## Exercise
Print nothing but the lines below starting at the line that holds "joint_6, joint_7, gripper" and ending at the line that holds "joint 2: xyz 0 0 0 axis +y", including both, each exactly as written.

..............................

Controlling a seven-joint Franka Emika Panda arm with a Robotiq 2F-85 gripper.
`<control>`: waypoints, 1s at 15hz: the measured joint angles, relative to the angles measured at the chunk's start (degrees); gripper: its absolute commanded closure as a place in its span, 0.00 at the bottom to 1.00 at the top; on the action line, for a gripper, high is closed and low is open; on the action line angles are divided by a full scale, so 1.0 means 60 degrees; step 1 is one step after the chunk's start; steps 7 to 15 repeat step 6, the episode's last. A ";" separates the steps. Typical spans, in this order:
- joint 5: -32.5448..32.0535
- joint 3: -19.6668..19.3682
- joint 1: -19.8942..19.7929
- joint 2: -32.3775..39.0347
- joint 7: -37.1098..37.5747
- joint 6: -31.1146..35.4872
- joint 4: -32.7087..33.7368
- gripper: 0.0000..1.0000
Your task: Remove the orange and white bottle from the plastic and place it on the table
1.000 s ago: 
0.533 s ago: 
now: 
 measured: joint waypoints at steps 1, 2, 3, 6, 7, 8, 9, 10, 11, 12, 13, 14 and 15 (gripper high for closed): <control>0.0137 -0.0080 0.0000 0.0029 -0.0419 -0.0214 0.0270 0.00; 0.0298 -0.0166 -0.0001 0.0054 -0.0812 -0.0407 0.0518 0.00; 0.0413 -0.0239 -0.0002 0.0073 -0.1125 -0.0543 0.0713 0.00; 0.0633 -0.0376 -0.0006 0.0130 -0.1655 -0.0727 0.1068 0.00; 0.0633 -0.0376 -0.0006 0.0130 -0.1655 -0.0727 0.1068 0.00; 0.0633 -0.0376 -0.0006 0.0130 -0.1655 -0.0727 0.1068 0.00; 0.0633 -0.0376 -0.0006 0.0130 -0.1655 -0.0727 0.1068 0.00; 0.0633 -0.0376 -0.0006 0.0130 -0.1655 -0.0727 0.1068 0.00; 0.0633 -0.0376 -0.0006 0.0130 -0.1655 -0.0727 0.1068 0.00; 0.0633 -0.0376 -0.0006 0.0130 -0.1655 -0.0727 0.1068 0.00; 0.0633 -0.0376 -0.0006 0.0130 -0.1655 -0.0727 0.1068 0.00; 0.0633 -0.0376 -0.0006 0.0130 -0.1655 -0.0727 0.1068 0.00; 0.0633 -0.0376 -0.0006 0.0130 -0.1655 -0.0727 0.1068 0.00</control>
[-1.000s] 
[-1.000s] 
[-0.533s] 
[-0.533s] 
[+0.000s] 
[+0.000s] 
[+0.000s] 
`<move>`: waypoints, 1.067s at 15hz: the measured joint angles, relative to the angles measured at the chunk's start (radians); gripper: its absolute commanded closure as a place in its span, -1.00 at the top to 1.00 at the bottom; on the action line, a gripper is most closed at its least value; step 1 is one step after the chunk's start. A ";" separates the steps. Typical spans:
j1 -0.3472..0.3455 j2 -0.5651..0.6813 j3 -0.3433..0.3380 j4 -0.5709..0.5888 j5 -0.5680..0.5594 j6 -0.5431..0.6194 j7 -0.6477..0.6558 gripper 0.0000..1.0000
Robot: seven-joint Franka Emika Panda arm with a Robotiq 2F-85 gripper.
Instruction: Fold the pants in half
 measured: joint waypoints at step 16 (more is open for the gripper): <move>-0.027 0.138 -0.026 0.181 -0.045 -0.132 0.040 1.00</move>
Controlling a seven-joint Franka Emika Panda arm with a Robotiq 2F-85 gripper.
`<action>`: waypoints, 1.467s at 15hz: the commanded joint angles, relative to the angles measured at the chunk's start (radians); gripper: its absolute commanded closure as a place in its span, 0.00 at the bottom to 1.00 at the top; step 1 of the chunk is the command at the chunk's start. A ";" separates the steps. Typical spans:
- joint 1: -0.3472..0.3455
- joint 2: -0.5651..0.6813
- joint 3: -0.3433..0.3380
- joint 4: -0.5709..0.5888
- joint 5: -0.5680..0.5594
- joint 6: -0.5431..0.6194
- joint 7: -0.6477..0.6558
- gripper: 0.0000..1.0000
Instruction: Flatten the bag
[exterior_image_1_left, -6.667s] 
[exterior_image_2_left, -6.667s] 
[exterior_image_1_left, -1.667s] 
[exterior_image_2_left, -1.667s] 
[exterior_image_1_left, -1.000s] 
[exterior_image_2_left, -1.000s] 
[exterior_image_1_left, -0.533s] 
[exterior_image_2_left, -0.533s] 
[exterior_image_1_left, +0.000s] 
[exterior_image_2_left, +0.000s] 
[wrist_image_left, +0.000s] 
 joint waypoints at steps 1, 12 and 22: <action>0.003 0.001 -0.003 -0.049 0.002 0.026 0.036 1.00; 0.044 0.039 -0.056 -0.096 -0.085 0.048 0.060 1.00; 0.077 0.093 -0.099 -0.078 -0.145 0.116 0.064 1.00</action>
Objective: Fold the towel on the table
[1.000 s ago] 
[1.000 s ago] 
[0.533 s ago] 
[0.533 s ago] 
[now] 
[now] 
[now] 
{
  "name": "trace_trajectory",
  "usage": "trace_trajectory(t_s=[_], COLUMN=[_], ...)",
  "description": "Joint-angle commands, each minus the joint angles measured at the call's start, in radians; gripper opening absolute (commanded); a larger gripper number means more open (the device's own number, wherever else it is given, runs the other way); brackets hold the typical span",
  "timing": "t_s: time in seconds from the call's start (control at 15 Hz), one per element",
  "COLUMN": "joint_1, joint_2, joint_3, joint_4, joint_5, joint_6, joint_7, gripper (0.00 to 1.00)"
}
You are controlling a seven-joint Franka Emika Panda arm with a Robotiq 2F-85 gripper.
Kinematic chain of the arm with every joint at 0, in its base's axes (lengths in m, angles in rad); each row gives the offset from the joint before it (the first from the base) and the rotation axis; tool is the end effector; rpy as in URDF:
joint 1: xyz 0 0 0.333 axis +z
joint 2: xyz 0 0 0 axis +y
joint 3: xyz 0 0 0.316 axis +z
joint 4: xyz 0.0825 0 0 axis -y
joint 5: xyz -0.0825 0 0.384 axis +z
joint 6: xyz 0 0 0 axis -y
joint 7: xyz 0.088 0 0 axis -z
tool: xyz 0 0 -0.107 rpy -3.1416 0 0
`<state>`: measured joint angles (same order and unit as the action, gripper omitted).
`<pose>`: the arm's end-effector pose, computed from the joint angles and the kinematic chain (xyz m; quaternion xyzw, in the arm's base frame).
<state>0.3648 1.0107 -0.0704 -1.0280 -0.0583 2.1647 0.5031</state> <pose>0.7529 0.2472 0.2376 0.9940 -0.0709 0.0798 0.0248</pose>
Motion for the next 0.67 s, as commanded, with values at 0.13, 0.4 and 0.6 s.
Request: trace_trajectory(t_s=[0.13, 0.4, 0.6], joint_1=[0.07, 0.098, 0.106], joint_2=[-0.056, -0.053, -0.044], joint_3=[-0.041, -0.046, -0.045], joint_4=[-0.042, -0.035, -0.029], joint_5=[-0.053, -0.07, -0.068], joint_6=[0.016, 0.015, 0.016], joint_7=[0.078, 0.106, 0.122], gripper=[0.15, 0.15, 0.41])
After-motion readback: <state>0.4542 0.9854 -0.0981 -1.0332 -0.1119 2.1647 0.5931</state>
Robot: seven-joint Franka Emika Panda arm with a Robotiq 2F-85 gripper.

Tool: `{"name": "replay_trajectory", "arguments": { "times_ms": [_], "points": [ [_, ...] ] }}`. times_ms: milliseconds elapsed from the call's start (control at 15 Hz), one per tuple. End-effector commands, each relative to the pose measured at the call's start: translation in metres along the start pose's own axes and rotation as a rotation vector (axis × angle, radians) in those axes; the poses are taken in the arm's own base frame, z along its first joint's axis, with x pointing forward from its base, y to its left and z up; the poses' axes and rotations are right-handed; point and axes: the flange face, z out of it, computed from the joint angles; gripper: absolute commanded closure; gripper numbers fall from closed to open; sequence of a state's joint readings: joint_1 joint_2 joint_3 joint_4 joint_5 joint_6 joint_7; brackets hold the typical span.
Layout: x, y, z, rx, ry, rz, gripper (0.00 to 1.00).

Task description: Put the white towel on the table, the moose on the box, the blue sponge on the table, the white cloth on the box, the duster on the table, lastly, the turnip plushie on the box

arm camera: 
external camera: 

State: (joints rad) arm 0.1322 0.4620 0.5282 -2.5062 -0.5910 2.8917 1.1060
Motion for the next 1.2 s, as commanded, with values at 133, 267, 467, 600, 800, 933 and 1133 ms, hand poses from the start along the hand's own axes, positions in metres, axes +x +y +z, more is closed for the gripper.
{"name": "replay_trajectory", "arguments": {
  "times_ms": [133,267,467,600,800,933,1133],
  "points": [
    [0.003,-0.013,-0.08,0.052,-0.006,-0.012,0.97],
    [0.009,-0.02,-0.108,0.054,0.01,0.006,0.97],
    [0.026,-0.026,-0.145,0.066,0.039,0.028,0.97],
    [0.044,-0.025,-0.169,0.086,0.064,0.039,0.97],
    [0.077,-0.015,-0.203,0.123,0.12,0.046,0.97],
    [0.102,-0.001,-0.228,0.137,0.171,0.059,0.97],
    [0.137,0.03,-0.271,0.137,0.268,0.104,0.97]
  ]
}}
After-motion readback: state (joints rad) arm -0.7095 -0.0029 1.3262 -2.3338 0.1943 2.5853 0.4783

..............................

## Completed exercise
  "COLUMN": "joint_1, joint_2, joint_3, joint_4, joint_5, joint_6, joint_7, gripper (0.00 to 1.00)"
}
You are controlling a seven-joint Franka Emika Panda arm with a Robotiq 2F-85 gripper.
Kinematic chain of the arm with every joint at 0, in its base's axes (lengths in m, angles in rad); each row gives the offset from the joint before it (the first from the base) and the rotation axis; tool is the end effector; rpy as in URDF:
joint 1: xyz 0 0 0.333 axis +z
joint 2: xyz 0 0 0 axis +y

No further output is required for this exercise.